**Prompt:**
Your answer should be the entire listing, printed exactly.

━━━ Data extracts

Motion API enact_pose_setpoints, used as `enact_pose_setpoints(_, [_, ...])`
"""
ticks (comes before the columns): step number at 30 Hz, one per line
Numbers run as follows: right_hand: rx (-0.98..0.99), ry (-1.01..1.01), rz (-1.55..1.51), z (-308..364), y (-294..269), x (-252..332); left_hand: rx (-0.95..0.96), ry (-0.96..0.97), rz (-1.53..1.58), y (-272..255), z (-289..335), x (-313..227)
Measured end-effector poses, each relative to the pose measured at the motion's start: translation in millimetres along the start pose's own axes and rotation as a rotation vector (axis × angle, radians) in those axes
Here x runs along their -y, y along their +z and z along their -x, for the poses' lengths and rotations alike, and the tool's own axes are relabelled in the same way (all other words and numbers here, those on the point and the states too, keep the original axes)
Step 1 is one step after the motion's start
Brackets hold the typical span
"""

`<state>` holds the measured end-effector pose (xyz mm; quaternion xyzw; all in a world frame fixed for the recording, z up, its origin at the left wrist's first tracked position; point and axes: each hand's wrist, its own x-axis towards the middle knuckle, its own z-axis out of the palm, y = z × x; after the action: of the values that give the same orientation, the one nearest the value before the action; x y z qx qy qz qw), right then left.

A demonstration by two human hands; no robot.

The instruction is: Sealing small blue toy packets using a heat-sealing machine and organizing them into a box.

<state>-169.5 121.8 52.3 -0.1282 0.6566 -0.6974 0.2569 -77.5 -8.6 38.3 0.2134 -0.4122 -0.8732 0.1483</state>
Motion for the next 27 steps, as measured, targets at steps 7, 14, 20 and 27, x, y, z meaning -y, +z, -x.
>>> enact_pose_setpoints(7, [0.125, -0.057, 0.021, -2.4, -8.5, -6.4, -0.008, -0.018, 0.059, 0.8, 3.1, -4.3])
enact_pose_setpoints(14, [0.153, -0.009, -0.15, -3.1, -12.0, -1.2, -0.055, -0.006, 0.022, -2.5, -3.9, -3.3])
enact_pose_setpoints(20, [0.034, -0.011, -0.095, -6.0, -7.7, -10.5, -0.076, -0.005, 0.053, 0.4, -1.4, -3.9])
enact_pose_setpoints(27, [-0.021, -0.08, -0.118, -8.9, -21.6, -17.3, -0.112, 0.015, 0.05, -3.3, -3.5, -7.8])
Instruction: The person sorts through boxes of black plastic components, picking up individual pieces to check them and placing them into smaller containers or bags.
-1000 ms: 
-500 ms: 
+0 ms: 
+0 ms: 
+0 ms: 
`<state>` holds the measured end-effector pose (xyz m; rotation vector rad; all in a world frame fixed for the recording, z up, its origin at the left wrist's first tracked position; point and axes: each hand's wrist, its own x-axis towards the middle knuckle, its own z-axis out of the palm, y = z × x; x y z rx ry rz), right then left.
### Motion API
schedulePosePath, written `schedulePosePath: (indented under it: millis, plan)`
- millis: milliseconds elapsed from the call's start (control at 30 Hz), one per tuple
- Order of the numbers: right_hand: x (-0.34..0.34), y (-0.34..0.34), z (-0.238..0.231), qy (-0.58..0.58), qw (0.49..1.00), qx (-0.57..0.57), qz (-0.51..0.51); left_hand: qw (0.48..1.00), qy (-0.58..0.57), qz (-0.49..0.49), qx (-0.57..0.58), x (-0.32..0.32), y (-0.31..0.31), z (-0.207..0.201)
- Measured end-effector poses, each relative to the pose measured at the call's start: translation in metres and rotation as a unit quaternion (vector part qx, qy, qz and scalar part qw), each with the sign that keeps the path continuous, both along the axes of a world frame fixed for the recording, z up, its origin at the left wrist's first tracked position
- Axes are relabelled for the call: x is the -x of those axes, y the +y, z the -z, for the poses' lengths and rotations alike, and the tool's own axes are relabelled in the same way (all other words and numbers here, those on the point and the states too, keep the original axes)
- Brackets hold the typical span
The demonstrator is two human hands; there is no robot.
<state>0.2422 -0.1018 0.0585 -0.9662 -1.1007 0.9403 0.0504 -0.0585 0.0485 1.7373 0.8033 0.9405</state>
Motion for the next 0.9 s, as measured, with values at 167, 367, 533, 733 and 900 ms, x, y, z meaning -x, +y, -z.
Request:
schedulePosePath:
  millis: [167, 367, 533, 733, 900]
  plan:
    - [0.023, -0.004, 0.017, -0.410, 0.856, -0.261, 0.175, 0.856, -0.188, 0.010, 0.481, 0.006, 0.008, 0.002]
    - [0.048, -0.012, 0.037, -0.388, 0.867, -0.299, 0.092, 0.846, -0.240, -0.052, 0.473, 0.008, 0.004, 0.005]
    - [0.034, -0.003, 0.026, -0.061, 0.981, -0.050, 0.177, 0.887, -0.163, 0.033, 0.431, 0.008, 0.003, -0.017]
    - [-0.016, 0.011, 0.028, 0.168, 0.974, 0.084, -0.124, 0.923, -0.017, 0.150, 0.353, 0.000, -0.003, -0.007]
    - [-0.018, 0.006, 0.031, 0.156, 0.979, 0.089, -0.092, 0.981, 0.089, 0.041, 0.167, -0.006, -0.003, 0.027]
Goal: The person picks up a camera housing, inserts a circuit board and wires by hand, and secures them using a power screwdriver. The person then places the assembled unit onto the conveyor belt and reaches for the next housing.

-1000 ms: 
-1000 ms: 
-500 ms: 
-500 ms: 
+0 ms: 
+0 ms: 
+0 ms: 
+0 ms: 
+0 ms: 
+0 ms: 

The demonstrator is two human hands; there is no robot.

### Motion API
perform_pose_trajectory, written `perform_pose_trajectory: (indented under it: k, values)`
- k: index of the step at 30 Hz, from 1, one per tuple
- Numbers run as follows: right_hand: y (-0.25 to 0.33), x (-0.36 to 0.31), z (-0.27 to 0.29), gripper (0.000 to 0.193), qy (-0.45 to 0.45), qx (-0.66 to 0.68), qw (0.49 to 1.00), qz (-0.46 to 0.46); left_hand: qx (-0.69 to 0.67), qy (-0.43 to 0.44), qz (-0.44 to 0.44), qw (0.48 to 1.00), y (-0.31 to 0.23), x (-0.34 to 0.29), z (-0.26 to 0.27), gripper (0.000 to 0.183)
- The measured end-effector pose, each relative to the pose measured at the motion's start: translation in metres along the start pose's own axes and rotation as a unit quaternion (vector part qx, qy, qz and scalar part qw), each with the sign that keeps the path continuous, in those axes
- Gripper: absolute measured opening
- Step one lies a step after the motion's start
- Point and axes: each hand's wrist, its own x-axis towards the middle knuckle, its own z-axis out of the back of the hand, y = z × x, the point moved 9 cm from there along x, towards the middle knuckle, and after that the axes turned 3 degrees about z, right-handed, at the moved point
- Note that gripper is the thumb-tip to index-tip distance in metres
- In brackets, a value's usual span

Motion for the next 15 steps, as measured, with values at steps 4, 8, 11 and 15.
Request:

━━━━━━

**Expected answer:**
Motion API enact_pose_setpoints, used as `enact_pose_setpoints(_, [_, ...])`
"""
ticks (comes before the columns): step number at 30 Hz, one per line
Numbers run as follows: right_hand: rx (-0.98..0.99), ry (-1.01..1.01), rz (-1.55..1.51), z (-308..364), y (-294..269), x (-252..332); left_hand: rx (-0.95..0.96), ry (-0.96..0.97), rz (-1.53..1.58), y (-272..255), z (-289..335), x (-313..227)
Measured end-effector poses, each relative to the pose measured at the motion's start: translation in millimetres along the start pose's own axes and rotation as a rotation vector (axis × angle, radians) in those axes
Here x runs along their -y, y along their +z and z along their -x, for the poses' lengths and rotations alike, and the tool's own axes are relabelled in the same way (all other words and numbers here, those on the point and the states too, keep the original axes)
Step 1 is one step after the motion's start
Brackets hold the typical span
"""

`<state>` holds the measured end-effector pose (xyz mm; quaternion xyzw; all in a world frame fixed for the recording, z up, its origin at the left wrist's first tracked position; point and axes: each hand's wrist, its own x-axis towards the middle knuckle, its own z-axis out of the palm, y = z × x; after the action: of the values that give the same orientation, the one nearest the value before the action; x y z qx qy qz qw), right then left.

A demonstration by two human hands; no robot.

The instruction is: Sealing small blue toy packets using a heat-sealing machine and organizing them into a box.

<state>-169.5 121.8 52.3 -0.1282 0.6566 -0.6974 0.2569 -77.5 -8.6 38.3 0.2134 -0.4122 -0.8732 0.1483</state>
Motion for the next 27 steps, as measured, targets at steps 7, 14, 20 and 27, x, y, z meaning -y, +z, -x.
>>> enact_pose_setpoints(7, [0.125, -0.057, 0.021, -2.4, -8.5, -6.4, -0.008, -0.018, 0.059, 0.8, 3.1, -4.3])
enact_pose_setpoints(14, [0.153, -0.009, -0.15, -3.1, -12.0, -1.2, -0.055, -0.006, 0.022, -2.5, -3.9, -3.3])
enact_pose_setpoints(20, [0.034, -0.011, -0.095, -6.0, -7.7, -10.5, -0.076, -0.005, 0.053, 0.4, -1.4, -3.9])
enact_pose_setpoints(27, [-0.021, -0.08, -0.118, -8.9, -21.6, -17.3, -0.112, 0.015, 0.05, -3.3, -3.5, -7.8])
Instruction: The person sorts through boxes of black plastic components, picking up individual pieces to check them and placing them into smaller containers or bags.
-1000 ms: 
-500 ms: 
+0 ms: 
+0 ms: 
+0 ms: 
`<state>` holds the measured end-effector pose (xyz m; rotation vector rad; all in a world frame fixed for the recording, z up, its origin at the left wrist's first tracked position; point and axes: each hand's wrist, its own x-axis towards the middle knuckle, its own z-axis out of the palm, y = z × x; x y z rx ry rz), right then left.
### Motion API
schedulePosePath, written `schedulePosePath: (indented under it: millis, plan)`
- millis: milliseconds elapsed from the call's start (control at 30 Hz), one per tuple
- Order of the numbers: right_hand: x (-0.34..0.34), y (-0.34..0.34), z (-0.238..0.231), qy (-0.58..0.58), qw (0.49..1.00), qx (-0.57..0.57), qz (-0.51..0.51); left_hand: qw (0.48..1.00), qy (-0.58..0.57), qz (-0.49..0.49), qx (-0.57..0.58), x (-0.32..0.32), y (-0.31..0.31), z (-0.207..0.201)
- Measured end-effector poses, each relative to the pose measured at the call's start: translation in metres and rotation as a unit quaternion (vector part qx, qy, qz and scalar part qw), each with the sign that keeps the path continuous, both along the axes of a world frame fixed for the recording, z up, its origin at the left wrist's first tracked position
- Axes are relabelled for the call: x is the -x of those axes, y the +y, z the -z, for the poses' lengths and rotations alike, and the tool's own axes are relabelled in the same way (all other words and numbers here, those on the point and the states too, keep the original axes)
- Brackets hold the typical span
The demonstrator is two human hands; there is no robot.
<state>0.2422 -0.1018 0.0585 -0.9662 -1.1007 0.9403 0.0504 -0.0585 0.0485 1.7373 0.8033 0.9405</state>
Motion for the next 0.9 s, as measured, with values at 167, 367, 533, 733 and 900 ms, x, y, z meaning -x, +y, -z.
Request:
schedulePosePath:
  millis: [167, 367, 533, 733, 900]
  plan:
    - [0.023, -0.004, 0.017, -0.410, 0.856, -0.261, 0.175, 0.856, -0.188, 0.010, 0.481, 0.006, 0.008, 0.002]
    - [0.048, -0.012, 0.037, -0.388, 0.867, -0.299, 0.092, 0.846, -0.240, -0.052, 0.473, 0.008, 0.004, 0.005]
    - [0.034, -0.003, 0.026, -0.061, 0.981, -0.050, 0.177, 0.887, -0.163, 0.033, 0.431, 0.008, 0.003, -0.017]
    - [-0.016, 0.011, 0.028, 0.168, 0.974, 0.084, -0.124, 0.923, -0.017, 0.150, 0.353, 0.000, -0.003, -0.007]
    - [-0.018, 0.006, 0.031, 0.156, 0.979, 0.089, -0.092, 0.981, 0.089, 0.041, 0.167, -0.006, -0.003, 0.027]
Goal: The person picks up a camera housing, inserts a circuit board and wires by hand, and secures them using a power screwdriver. The person then places the assembled unit onto the conveyor belt and reaches for the next housing.

-1000 ms: 
-1000 ms: 
-500 ms: 
-500 ms: 
+0 ms: 
+0 ms: 
+0 ms: 
+0 ms: 
+0 ms: 
+0 ms: 

The demonstrator is two human hands; there is no robot.

### Motion API
perform_pose_trajectory, written `perform_pose_trajectory: (indented under it: k, values)`
- k: index of the step at 30 Hz, from 1, one per tuple
- Numbers run as follows: right_hand: y (-0.25 to 0.33), x (-0.36 to 0.31), z (-0.27 to 0.29), gripper (0.000 to 0.193), qy (-0.45 to 0.45), qx (-0.66 to 0.68), qw (0.49 to 1.00), qz (-0.46 to 0.46); left_hand: qx (-0.69 to 0.67), qy (-0.43 to 0.44), qz (-0.44 to 0.44), qw (0.48 to 1.00), y (-0.31 to 0.23), x (-0.34 to 0.29), z (-0.26 to 0.27), gripper (0.000 to 0.183)
- The measured end-effector pose, each relative to the pose measured at the motion's start: translation in metres along the start pose's own axes and rotation as a unit quaternion (vector part qx, qy, qz and scalar part qw), each with the sign that keeps the path continuous, in those axes
- Gripper: absolute measured opening
- Step one lies a step after the motion's start
- Point and axes: each hand's wrist, its own x-axis towards the middle knuckle, its own z-axis out of the back of the hand, y = z × x, the point moved 9 cm from there along x, towards the middle knuckle, and after that the axes turned 3 degrees about z, right-handed, at the moved point
- Note that gripper is the thumb-tip to index-tip distance in metres
- In brackets, a value's usual span

Motion for the next 15 steps, as measured, with values at steps 4, 8, 11 and 15.
Request:

This is the complete output.